Diode I-V characteristics
=========================
The current through a PN jnction varies in a non-linear fashion with the voltage applied across it. The current
is very small until the applied voltage exceeds the forward voltage of the diode. This can be visualized by
plotting the voltage against current.

**Objective**

Draw the I-V Characteristic of diode and compare the result with the theory.

**Procedure**

.. image:: schematics/diode_iv.svg
	   :width: 300px
  
-  Make the connections as shown in the figure.

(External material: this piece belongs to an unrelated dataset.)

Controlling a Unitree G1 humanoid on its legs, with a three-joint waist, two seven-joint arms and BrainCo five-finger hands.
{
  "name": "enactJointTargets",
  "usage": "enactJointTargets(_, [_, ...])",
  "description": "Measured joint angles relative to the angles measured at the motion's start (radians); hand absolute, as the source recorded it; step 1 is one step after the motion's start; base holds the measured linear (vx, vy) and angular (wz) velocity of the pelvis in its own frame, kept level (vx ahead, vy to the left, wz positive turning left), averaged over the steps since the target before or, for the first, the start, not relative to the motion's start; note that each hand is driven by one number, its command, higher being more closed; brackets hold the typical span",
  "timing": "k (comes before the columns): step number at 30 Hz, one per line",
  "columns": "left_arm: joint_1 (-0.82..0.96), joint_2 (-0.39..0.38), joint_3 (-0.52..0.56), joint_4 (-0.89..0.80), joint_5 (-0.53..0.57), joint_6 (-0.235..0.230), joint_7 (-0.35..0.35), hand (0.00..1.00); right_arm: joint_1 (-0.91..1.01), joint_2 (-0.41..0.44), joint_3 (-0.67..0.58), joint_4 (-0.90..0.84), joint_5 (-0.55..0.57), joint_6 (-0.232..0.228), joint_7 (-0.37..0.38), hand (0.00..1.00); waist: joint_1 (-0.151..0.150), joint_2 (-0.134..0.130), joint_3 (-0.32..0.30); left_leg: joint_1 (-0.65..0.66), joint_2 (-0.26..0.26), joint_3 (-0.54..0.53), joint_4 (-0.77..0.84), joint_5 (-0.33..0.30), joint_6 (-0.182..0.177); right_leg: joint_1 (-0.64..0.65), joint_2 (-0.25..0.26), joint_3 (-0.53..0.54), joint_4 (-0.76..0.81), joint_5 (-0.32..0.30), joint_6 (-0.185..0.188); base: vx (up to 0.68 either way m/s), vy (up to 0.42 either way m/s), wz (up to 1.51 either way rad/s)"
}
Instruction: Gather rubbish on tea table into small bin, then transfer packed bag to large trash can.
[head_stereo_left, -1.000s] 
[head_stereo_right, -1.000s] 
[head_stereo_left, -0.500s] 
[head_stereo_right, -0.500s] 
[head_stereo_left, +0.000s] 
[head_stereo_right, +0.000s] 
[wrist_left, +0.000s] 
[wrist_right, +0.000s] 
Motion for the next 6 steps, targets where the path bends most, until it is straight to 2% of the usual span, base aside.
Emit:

Use :math:`1000\Omega` resistor
-  Click on START to draw the characteristic curve.
-  Analyse the data
-  Plot the IV of LEDs

.. image:: pics/diode-iv-screen.png
	   :width: 500px

It is possible to do this by manually taking the reading, from the oscilloscope GUI.
The steps involved are:

- Set PV1 to 100mV
- Read the voltage at A1, voltage across the diode
- Calculate current from :math:`I=\frac{V_{PV1}-V_{A1}}{1000}`
- Increment PV1 by 100mV , up to 5V, and repeat the process
- plot the readings of A1 against I.

**Discussion**

The IV characteristic of an ideal PN junction diode is given by equation
:math:`I = I_0 \times e^{(qU/kT) − 1}`, where :math:`I_0` is the reverse saturation
current, :math:`q` the charge of electron, :math:`k` the Boltzmann constant, :math:`T` the
temperature in Kelvin. For a practical, non-ideal, diode, the equation
is :math:`I = I_0 \times e^{(qU/nkT) − 1}`, where :math:`n` is the ideality factor, that
is 1 for an ideal diode. For practical diodes it varies from 1 to 2. We
have used a IN4148 silicon diode. The value of *n* for 1N4148 is around 2.
We have calculated the value of :math:`n` by fitting the experimental data with
the equation.

The voltage at which LED starts emitting light depends on its wavelength
and Planck’s constant. Energy of a photon is given by :math:`E = h\nu  = hc/\lambda` .
This energy is equal to the energy of an electron that overcomes the
junction barrier and is given by :math:`E = eV_0`. So Planck’s constant
:math:`h = eV_0 \times \lambda / c`, where :math:`\lambda` is the wavelength of light from the LED, :math:`e`
the charge of electron and :math:`c` the velocity of light.

Repeat the experiment by heating the diode to different temperatures.